See the pytest tutorial for more on testing Python projects.

Pin the Python version

Data science teams often need a consistent Python version across all contributors. Pin the version for this project:

uv python pin 3.13

This creates (or updates) the .python-version file in the project root. When anyone runs uv sync or uv run in this directory, uv installs and uses Python 3.13, even if their system has a different version.
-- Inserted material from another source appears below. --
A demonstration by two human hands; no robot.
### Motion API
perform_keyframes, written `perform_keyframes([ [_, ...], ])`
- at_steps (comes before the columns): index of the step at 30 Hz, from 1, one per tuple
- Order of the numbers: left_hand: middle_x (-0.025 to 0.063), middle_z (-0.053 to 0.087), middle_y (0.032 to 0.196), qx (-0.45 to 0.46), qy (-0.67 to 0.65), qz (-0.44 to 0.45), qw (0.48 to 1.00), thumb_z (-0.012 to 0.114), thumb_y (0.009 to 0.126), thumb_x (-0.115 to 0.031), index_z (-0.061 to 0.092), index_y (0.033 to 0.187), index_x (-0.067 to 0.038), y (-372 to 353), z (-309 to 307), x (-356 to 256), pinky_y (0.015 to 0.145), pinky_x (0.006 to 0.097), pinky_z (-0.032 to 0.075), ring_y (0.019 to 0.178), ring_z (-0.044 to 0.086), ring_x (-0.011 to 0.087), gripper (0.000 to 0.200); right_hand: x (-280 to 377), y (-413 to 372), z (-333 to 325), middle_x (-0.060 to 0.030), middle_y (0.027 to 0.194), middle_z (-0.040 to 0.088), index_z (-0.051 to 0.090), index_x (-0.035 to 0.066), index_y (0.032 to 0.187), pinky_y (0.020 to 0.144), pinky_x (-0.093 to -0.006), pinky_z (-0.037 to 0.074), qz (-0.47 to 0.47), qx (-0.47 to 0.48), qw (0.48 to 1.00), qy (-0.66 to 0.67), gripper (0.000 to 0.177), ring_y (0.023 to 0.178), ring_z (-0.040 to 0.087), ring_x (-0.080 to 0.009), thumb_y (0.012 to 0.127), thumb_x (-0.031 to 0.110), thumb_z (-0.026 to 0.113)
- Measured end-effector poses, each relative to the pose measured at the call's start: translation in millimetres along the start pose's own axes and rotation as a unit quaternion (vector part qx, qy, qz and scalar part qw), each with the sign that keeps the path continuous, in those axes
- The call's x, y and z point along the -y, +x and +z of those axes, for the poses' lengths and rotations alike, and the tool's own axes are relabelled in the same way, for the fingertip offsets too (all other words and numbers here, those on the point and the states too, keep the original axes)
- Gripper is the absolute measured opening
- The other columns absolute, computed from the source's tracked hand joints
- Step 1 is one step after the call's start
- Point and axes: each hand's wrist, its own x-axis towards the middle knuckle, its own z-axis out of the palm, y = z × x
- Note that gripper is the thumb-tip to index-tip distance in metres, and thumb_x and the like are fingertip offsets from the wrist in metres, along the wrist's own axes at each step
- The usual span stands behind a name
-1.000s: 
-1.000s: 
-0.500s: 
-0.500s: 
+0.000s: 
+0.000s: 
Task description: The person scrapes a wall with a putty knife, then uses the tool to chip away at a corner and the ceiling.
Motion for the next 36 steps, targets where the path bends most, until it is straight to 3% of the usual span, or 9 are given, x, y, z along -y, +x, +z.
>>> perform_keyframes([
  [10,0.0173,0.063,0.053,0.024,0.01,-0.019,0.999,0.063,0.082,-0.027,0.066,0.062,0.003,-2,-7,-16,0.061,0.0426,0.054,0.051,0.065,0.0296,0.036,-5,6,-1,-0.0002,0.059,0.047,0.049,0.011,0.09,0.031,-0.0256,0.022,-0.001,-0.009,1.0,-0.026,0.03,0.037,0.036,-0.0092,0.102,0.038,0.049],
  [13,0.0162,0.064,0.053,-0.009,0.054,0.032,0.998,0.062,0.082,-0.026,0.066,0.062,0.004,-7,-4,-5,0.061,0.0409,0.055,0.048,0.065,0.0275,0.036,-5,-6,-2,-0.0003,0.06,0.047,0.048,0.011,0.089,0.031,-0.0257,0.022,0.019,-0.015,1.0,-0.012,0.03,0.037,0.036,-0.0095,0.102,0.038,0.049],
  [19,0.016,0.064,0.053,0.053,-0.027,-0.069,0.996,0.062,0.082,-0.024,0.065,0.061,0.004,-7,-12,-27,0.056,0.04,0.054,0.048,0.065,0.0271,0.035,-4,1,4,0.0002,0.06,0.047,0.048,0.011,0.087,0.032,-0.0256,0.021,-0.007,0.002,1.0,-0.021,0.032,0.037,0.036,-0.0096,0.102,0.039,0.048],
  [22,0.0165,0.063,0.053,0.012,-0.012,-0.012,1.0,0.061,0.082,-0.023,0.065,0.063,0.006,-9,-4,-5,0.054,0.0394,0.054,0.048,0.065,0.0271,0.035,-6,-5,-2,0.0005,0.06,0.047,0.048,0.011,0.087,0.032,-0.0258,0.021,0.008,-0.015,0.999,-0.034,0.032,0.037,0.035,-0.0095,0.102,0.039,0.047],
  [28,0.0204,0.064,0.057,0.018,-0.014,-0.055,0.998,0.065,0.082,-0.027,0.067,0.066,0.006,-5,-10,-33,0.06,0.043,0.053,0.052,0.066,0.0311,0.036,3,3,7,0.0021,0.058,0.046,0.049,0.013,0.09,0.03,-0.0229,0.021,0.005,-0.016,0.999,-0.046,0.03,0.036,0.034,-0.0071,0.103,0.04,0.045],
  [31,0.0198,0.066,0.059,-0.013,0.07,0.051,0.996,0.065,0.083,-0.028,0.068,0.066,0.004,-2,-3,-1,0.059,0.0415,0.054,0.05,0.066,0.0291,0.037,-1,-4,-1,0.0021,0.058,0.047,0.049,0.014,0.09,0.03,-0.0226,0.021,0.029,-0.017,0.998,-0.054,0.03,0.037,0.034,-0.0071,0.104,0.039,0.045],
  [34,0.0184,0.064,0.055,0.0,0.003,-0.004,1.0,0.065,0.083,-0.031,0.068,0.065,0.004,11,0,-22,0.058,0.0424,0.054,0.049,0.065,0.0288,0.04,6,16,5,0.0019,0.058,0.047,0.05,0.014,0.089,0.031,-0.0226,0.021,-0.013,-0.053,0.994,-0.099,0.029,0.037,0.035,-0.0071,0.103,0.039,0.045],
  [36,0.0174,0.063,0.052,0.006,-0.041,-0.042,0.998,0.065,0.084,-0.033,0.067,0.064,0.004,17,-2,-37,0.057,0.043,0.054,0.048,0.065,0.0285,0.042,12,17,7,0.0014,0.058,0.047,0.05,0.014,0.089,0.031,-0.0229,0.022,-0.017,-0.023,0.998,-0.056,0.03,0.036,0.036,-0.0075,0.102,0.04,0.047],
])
The pinned version must satisfy the requires-python constraint in pyproject.toml. See How to Change the Python Version of a uv Project for details.

Final project structure

    • .python-version
    • pyproject.toml
    • uv.lock
    • main.py
    • test_main.py
    • README.md
      • weather.csv

Reproduce the environment

Anyone cloning this project can recreate the exact environment with one command:

uv sync

This reads the lockfile and installs the pinned versions of every dependency. No manual version matching, no stale requirements files.